Entre art, science et pédagogie, l’Institut Henri Poincaré (IHP) conserve l’une des plus impressionnantes collections de modèles mathématiques au monde.
Ces objets fascinants, fabriqués en bois, plâtre ou métal, racontent une histoire à la croisée des savoirs, où la rigueur scientifique rencontre l’esthétique. Remis sur le devant de la scène par le CNRS dans un récent article, on vous explique en quelques mots le lien entre les Arts et les mathématiques.
L’essor des modèles mathématiques en Allemagne et en France
Dès la fin du XIXᵉ siècle, l’enseignement de la géométrie descriptive fut révolutionné par l’apparition de modèles industriels. En Allemagne, les fabricants Ludwig Brill puis Martin Schilling proposèrent des modèles en série. Jusqu’alors, les enseignants devaient construire eux-mêmes ces objets pédagogiques !
Aujourd’hui, l’IHP possède près de 300 modèles issus de leurs catalogues : la plus grande et la mieux conservée des collections au monde. Parmi eux, ce splendide modèle en bois d’une surface de Kuen, une figure dont la courbure est partout constante et négative.
En parallèle, la France vit naître sa propre production. Le géomètre Charles Muret réalisa une centaine de modèles, notamment de délicats cercles de Villarceau, obtenus en tranchant un tore par un plan bien particulier.
Joseph Caron : l’artisan scientifique
Même avec l’industrialisation, l’artisanat n’a pas disparu. La collection abrite une soixantaine de modèles uniques, façonnés à la main.
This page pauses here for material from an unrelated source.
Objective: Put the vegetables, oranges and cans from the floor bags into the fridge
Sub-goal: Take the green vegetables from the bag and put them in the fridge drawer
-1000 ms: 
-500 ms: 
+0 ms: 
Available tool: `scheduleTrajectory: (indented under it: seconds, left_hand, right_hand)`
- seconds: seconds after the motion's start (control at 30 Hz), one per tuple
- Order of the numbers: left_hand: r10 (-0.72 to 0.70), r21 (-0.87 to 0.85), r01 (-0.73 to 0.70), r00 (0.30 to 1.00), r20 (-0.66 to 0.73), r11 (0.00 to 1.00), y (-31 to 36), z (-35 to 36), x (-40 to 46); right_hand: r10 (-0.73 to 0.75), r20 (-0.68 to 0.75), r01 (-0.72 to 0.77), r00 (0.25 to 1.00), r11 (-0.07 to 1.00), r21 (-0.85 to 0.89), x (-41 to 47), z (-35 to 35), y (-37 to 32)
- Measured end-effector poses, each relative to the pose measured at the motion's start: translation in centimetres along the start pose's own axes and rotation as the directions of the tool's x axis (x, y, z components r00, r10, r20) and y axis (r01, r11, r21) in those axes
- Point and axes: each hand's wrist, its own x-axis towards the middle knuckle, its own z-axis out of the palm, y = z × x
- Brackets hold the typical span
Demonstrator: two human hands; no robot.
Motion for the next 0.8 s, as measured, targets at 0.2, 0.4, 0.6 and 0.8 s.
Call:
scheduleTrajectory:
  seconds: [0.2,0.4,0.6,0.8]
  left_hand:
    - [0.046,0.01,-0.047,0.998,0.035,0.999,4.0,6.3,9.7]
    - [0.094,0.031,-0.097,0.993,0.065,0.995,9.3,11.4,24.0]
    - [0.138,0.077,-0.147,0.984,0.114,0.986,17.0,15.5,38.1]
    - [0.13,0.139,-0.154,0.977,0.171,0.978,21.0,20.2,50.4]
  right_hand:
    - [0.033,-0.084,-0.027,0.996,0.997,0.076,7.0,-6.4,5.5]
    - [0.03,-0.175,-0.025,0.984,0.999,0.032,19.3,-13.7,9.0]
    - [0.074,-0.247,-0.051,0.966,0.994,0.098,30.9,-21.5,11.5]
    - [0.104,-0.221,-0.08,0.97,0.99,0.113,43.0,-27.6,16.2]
L’un des plus impressionnants est une surface cubique non réglée, comportant 27 droites réelles, réalisée par Joseph Caron à la demande du mathématicien Gaston Darboux.
Des objets pour voir l’invisible
Certains modèles servent à rendre visible ce qui ne l’est pas :
- Des volumes généralisant le triangle de Reuleaux, où plusieurs formes différentes partagent le même diamètre.
- Une sculpture représentant la surface courbée de la lumière, comme on l’observe au fond d’une piscine.
La reconversion artistique et le surréalisme
À partir des années 1930-1940, l’usage pédagogique des modèles déclina.
Mais les artistes s’en emparèrent !
Le surréaliste Man Ray, inspiré par son ami Max Ernst, transforma ces objets en œuvres photographiques et en tableaux, notamment sa célèbre série « Équations shakespeariennes ».
Par exemple, il associa une surface développable sur un paraboloïde de révolution à l’histoire de Roméo et Juliette.
Même aujourd’hui, certains mathématiciens créent de nouveaux modèles !
Dans les années 2010, l’IHP reçut un exemplaire du mystérieux gömböc, inventé par Gábor Domokos et Péter Várkonyi : un objet unique avec un seul point d’équilibre stable et un seul instable, qui se redresse toujours comme par magie.
Un patrimoine vivant
Plus de 600 modèles sont désormais inventoriés, photographiés et consultables en ligne sur le site de l’Institut Henri Poincaré.
Depuis 2023, près de 300 sont exposés dans la bibliothèque de l’IHP, et une quarantaine dans l’exposition permanente de la Maison Poincaré.